▶ **Exercise aim**
Pictures aside, please retype the whole listing word for word.

▶ **Recorded information**
——————————

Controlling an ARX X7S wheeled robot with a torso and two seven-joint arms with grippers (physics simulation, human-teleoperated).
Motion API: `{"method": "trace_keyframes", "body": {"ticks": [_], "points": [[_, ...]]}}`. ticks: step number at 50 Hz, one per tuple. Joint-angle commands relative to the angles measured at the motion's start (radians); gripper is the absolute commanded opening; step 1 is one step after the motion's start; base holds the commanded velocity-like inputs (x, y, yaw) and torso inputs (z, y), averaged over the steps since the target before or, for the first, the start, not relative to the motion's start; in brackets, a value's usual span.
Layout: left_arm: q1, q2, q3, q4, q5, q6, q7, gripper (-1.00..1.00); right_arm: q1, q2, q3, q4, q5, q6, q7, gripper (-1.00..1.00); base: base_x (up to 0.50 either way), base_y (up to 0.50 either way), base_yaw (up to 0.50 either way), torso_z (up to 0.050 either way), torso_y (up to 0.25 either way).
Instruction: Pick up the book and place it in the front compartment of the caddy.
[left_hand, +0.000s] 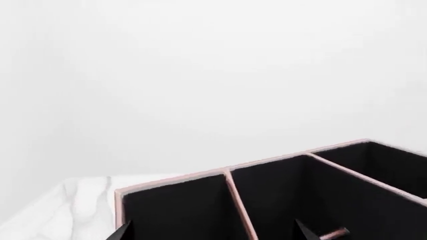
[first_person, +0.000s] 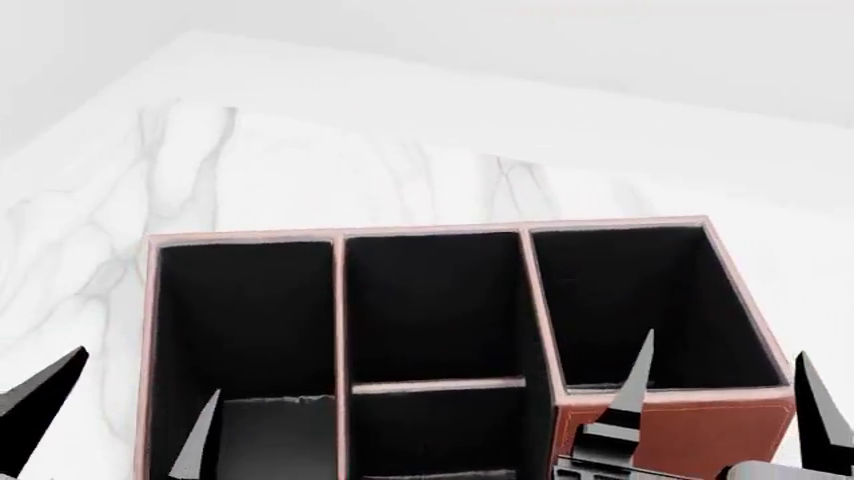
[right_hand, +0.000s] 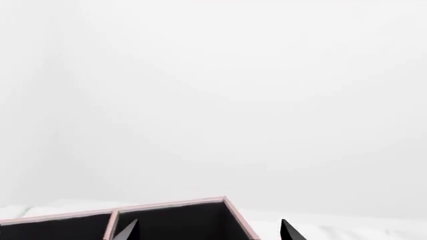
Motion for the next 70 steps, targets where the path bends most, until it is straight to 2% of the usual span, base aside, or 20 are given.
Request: {"method": "trace_keyframes", "body": {"ticks": [1,4,6,12,17,19,23,35,43,52,70], "points": [[-0.094,-0.108,0.04,0.122,-0.117,-0.187,0.155,1.0,0.019,-0.005,0.05,0.01,-0.019,-0.012,0.001,1.0,0.0,0.0,0.0,0.0,0.0],[-0.129,-0.118,0.01,0.162,-0.213,-0.249,0.181,1.0,0.017,-0.004,0.044,0.015,-0.025,-0.019,0.001,1.0,0.0,0.0,0.0,0.0,0.0],[-0.176,-0.133,-0.01,0.196,-0.32,-0.34,0.196,1.0,0.015,-0.001,0.035,0.022,-0.033,-0.027,-0.002,1.0,0.0,0.0,0.0,0.0,0.0],[-0.276,-0.172,0.036,0.206,-0.483,-0.516,0.229,1.0,0.013,0.001,0.025,0.029,-0.043,-0.038,0.0,1.0,0.0,0.0,0.0,0.0,0.0],[-0.348,-0.199,0.126,0.194,-0.461,-0.591,0.227,1.0,0.011,0.004,0.021,0.028,-0.046,-0.043,0.002,1.0,0.0,0.0,0.0,0.0,0.0],[-0.356,-0.202,0.129,0.186,-0.48,-0.585,0.245,1.0,0.011,0.005,0.021,0.028,-0.046,-0.043,0.003,1.0,0.0,0.0,0.0,0.0,0.0],[-0.432,-0.202,0.191,0.201,-0.559,-0.713,0.255,1.0,0.012,0.006,0.02,0.031,-0.047,-0.048,0.006,1.0,0.0,0.0,0.0,0.0,0.0],[-0.527,-0.246,0.396,0.216,-0.49,-0.766,0.294,1.0,0.011,0.01,0.007,0.037,-0.055,-0.055,0.01,1.0,0.0,0.0,0.0,0.0,0.0],[-0.551,-0.281,0.513,0.225,-0.445,-0.748,0.322,1.0,0.011,0.013,0.003,0.043,-0.056,-0.061,0.013,1.0,0.0,0.0,0.0,0.0,0.0],[-0.569,-0.268,0.495,0.227,-0.504,-0.794,0.308,1.0,0.008,0.016,-0.002,0.042,-0.057,-0.062,0.016,1.0,0.0,0.0,0.0,0.0,0.0],[-0.59,-0.314,0.68,0.136,-0.348,-0.649,0.373,1.0,0.009,0.022,-0.007,0.043,-0.052,-0.063,0.023,1.0,0.0,0.0,0.0,0.0,0.0]]}}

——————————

▶ **Expected output**
Controlling an ARX X7S wheeled robot with a torso and two seven-joint arms with grippers (physics simulation, human-teleoperated).
Motion API: `{"method": "trace_keyframes", "body": {"ticks": [_], "points": [[_, ...]]}}`. ticks: step number at 50 Hz, one per tuple. Joint-angle commands relative to the angles measured at the motion's start (radians); gripper is the absolute commanded opening; step 1 is one step after the motion's start; base holds the commanded velocity-like inputs (x, y, yaw) and torso inputs (z, y), averaged over the steps since the target before or, for the first, the start, not relative to the motion's start; in brackets, a value's usual span.
Layout: left_arm: q1, q2, q3, q4, q5, q6, q7, gripper (-1.00..1.00); right_arm: q1, q2, q3, q4, q5, q6, q7, gripper (-1.00..1.00); base: base_x (up to 0.50 either way), base_y (up to 0.50 either way), base_yaw (up to 0.50 either way), torso_z (up to 0.050 either way), torso_y (up to 0.25 either way).
Instruction: Pick up the book and place it in the front compartment of the caddy.
[left_hand, +0.000s] 
[first_person, +0.000s] 
[right_hand, +0.000s] 
Motion for the next 70 steps, targets where the path bends most, until it is straight to 2% of the usual span, base aside, or 20 are given.
Request: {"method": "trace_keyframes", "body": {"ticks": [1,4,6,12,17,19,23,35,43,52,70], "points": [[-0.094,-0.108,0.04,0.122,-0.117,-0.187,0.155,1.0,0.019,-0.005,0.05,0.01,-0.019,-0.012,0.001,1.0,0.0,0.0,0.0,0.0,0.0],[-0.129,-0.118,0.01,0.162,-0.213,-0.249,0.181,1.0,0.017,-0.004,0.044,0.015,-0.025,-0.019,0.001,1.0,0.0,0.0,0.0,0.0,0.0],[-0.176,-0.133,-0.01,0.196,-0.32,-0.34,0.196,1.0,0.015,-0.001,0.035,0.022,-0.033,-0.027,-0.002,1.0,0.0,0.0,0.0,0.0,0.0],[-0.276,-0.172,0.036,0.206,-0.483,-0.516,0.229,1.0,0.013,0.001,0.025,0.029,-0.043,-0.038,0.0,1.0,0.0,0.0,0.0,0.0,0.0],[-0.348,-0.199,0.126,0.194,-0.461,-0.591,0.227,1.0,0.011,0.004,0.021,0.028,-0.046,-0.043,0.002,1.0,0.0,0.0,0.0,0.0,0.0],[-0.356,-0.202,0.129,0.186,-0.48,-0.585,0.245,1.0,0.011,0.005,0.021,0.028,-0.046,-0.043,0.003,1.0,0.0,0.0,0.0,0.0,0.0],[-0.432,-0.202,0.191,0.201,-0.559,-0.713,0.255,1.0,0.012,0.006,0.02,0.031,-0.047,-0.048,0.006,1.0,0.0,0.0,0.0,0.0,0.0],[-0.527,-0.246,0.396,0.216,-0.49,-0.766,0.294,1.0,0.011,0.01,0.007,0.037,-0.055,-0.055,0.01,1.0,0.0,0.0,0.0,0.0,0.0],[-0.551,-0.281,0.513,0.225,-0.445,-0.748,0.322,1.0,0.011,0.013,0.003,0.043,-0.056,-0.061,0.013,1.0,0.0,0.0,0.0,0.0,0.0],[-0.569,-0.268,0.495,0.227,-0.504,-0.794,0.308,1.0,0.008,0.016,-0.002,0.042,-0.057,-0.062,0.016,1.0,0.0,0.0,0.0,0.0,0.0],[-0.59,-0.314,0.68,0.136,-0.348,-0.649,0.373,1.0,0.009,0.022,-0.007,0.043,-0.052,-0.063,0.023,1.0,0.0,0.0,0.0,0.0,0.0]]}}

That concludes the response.